(Saved data entries)
· · · ·
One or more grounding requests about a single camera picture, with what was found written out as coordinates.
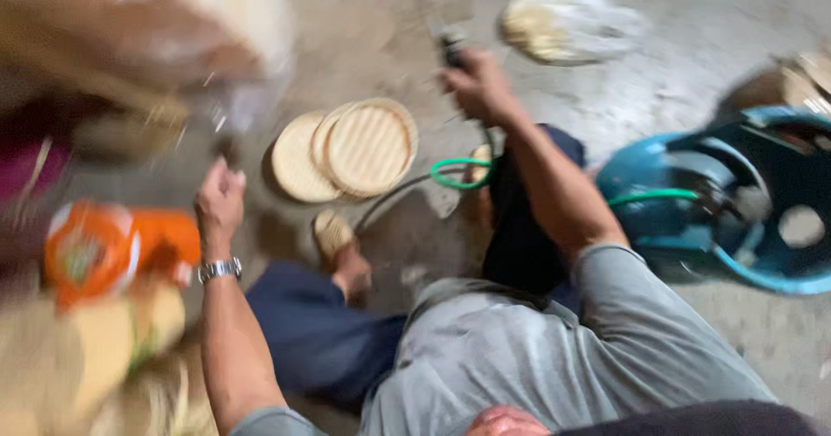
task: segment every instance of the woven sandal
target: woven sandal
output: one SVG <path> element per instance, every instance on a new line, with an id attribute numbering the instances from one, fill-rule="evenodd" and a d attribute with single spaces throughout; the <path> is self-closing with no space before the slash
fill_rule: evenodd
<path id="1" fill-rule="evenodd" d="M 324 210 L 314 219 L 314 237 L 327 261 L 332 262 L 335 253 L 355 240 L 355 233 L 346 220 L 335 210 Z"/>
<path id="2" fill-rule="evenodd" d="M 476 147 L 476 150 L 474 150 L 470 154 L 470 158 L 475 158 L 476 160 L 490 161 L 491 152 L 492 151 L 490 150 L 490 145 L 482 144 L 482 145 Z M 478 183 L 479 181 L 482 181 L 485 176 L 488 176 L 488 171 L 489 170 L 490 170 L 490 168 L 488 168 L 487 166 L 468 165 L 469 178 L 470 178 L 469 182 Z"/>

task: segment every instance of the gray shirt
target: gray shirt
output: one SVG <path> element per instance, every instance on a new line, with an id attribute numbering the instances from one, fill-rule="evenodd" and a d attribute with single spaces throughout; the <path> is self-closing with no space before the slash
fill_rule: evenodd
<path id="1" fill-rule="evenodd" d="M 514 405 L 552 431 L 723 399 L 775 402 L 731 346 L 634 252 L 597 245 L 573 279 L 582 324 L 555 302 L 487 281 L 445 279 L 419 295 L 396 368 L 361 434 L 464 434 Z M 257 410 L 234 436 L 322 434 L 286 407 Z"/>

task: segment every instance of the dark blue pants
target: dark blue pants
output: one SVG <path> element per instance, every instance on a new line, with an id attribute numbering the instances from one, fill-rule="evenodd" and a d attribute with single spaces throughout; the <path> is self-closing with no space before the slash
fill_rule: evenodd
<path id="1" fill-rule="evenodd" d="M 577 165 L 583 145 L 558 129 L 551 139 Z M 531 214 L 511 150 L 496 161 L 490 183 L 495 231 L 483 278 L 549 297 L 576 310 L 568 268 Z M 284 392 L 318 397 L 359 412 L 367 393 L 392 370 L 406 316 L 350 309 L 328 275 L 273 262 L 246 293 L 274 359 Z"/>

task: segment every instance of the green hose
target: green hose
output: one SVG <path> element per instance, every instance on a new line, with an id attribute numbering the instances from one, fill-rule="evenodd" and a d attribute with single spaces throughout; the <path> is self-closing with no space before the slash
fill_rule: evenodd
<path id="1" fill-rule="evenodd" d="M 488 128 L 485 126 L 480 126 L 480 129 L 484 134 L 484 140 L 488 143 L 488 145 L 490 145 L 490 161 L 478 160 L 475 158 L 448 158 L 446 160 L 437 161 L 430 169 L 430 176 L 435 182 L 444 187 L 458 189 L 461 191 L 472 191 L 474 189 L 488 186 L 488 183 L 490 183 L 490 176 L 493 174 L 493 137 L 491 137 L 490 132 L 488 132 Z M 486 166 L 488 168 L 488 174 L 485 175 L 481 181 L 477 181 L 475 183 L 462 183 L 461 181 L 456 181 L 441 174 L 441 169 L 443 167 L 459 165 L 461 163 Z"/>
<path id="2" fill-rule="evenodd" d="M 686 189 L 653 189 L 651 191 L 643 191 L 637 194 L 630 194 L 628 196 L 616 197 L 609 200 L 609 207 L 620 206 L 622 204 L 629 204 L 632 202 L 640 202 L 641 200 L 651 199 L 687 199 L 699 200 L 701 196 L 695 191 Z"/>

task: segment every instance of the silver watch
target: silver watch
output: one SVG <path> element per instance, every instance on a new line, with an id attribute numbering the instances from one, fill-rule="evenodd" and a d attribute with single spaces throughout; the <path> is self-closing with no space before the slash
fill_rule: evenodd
· · · ·
YOUR GOAL: Repeat every entry above precisely, leaving each picture out.

SOLVED EXERCISE:
One or more grounding requests about a single camera picture, with what was found written out as coordinates.
task: segment every instance of the woven sandal
target: woven sandal
output: one SVG <path> element per instance, every instance on a new line, with an id attribute numbering the instances from one, fill-rule="evenodd" and a d attribute with single spaces throughout; the <path> is self-closing with no space before the slash
fill_rule: evenodd
<path id="1" fill-rule="evenodd" d="M 324 210 L 314 219 L 314 237 L 327 261 L 332 262 L 335 253 L 355 240 L 355 233 L 346 220 L 335 210 Z"/>
<path id="2" fill-rule="evenodd" d="M 476 147 L 476 150 L 474 150 L 470 154 L 470 158 L 475 158 L 476 160 L 490 161 L 491 152 L 492 151 L 490 150 L 490 145 L 482 144 L 482 145 Z M 478 183 L 479 181 L 482 181 L 485 176 L 488 176 L 488 171 L 489 170 L 490 170 L 490 168 L 488 168 L 487 166 L 468 165 L 469 178 L 470 178 L 469 182 Z"/>

task: segment every instance of the gray shirt
target: gray shirt
output: one SVG <path> element per instance, every instance on a new line, with an id attribute numbering the instances from one, fill-rule="evenodd" and a d attribute with single spaces throughout; the <path> is self-closing with no space before the slash
fill_rule: evenodd
<path id="1" fill-rule="evenodd" d="M 514 405 L 552 431 L 723 399 L 775 402 L 731 346 L 634 252 L 597 245 L 573 279 L 582 324 L 555 302 L 487 281 L 445 279 L 419 295 L 396 368 L 361 434 L 464 434 Z M 257 410 L 234 436 L 322 434 L 286 407 Z"/>

task: segment every instance of the dark blue pants
target: dark blue pants
output: one SVG <path> element per instance, every instance on a new line, with an id attribute numbering the instances from one, fill-rule="evenodd" and a d attribute with single spaces throughout; the <path> is self-closing with no space before the slash
fill_rule: evenodd
<path id="1" fill-rule="evenodd" d="M 577 165 L 583 145 L 558 129 L 551 139 Z M 531 214 L 511 150 L 496 161 L 490 183 L 495 231 L 483 278 L 549 297 L 576 310 L 568 268 Z M 284 392 L 318 397 L 359 412 L 367 393 L 392 370 L 406 316 L 350 309 L 328 275 L 273 262 L 246 293 L 274 359 Z"/>

task: segment every instance of the green hose
target: green hose
output: one SVG <path> element per instance, every instance on a new line, with an id attribute numbering the instances from one, fill-rule="evenodd" and a d attribute with single spaces throughout; the <path> is self-closing with no space before the slash
fill_rule: evenodd
<path id="1" fill-rule="evenodd" d="M 488 128 L 485 126 L 480 126 L 480 129 L 484 134 L 484 140 L 488 143 L 488 145 L 490 145 L 490 161 L 478 160 L 475 158 L 448 158 L 446 160 L 437 161 L 430 169 L 430 176 L 435 182 L 444 187 L 458 189 L 461 191 L 472 191 L 474 189 L 488 186 L 488 183 L 490 183 L 490 176 L 493 174 L 493 137 L 491 137 L 490 132 L 488 132 Z M 486 166 L 488 168 L 488 174 L 485 175 L 481 181 L 477 181 L 475 183 L 462 183 L 461 181 L 456 181 L 441 174 L 441 169 L 443 167 L 459 165 L 461 163 Z"/>
<path id="2" fill-rule="evenodd" d="M 686 189 L 653 189 L 651 191 L 643 191 L 637 194 L 630 194 L 628 196 L 616 197 L 609 200 L 609 207 L 620 206 L 622 204 L 629 204 L 632 202 L 640 202 L 641 200 L 651 199 L 687 199 L 699 200 L 701 196 L 695 191 Z"/>

task: segment every instance of the silver watch
target: silver watch
output: one SVG <path> element per instance, every instance on a new line, with an id attribute numbering the instances from one, fill-rule="evenodd" and a d attribute with single spaces throughout; the <path> is self-closing with no space before the slash
fill_rule: evenodd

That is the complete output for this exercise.